INSTRUCTIONS FOR THE TASK: The listing below must be returned in full and unchanged, without the images it carries.

COLLECTED DATA:
──────

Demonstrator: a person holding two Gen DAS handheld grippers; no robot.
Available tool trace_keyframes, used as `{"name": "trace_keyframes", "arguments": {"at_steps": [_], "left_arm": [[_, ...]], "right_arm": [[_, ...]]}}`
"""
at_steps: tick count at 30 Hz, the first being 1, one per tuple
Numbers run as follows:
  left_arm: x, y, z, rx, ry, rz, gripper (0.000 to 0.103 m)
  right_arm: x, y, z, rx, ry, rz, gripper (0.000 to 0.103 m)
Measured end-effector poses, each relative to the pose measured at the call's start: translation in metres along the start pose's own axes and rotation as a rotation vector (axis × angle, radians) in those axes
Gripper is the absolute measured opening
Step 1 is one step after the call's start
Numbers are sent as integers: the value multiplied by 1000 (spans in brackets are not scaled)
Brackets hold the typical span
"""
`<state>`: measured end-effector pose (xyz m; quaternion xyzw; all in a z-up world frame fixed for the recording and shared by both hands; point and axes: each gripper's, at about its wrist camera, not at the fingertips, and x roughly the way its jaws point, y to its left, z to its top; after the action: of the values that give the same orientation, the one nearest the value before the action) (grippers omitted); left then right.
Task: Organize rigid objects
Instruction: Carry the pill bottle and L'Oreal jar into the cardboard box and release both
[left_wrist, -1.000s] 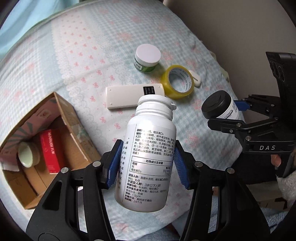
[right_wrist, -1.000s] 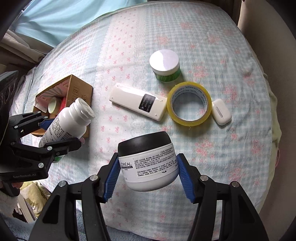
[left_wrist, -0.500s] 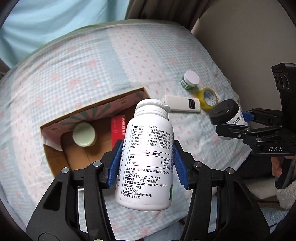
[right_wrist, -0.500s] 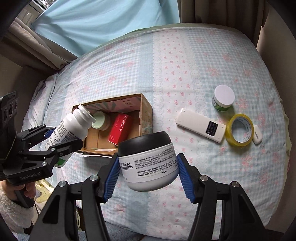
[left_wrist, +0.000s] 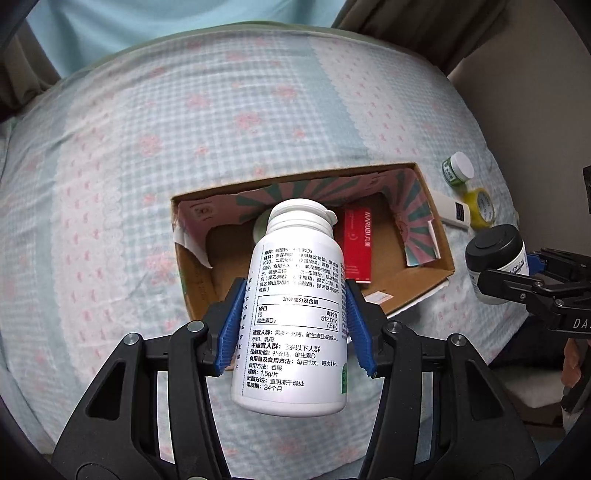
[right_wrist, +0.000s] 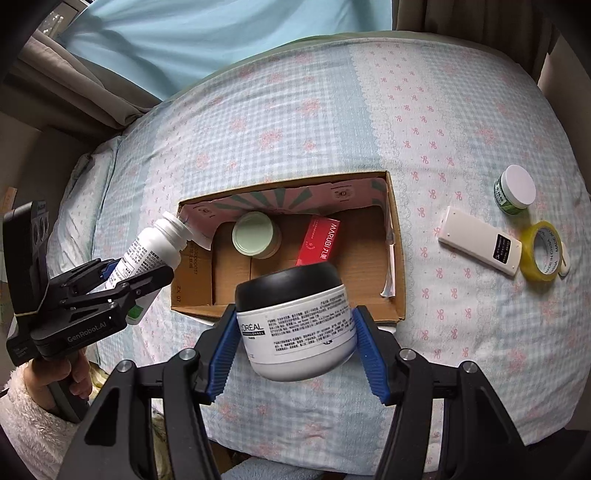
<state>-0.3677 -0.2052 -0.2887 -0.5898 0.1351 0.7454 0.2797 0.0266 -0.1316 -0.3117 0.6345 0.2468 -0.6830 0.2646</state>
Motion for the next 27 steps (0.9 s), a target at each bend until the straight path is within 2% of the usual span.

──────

WRITTEN RESPONSE:
Demonstrator: a person holding two Gen DAS handheld grippers; no robot.
Available tool trace_keyframes, used as `{"name": "trace_keyframes", "arguments": {"at_steps": [_], "left_arm": [[_, ...]], "right_arm": [[_, ...]]}}`
"""
at_steps: tick count at 30 Hz, the first being 1, one per tuple
Numbers run as follows:
  left_arm: x, y, z, rx, ry, rz, gripper (0.000 to 0.103 m)
  right_arm: x, y, z, rx, ry, rz, gripper (0.000 to 0.103 m)
Measured end-effector poses, each relative to the pose measured at the call's start: translation in metres along the start pose's own axes and rotation as a rotation vector (axis × angle, radians) in those axes
Gripper is the absolute measured opening
Step 1 is one step after the call's start
Numbers are sent as integers: the value multiplied by 1000 (spans in brackets are not scaled)
Brackets hold the typical span
"""
`<state>`: measured end-effector pose (xyz m; quaternion xyzw; all in a z-up world frame fixed for the recording and shared by both hands; point and axes: each gripper's, at about its wrist camera, not at the fingertips, and x roughly the way its jaws point, y to its left, z to its top; after the action: of the values that give the same orientation, the one nearest the value before the action) (grippers omitted); left then right.
Task: Organize rigid objects
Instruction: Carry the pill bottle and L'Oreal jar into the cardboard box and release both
[left_wrist, -1.000s] 
[right_wrist, -1.000s] 
[left_wrist, -0.500s] 
[right_wrist, -0.500s] 
[left_wrist, +0.000s] 
[right_wrist, +0.000s] 
<state>-0.3677 -0.2052 -0.2887 -0.5898 0.1351 0.7454 0.2797 0.0266 -0.1316 -0.3117 0.6345 0.2468 -0.6830 0.2646</state>
Motion for the next 27 steps (0.9 s), a target at each bend until the straight path is within 2% of the usual span.

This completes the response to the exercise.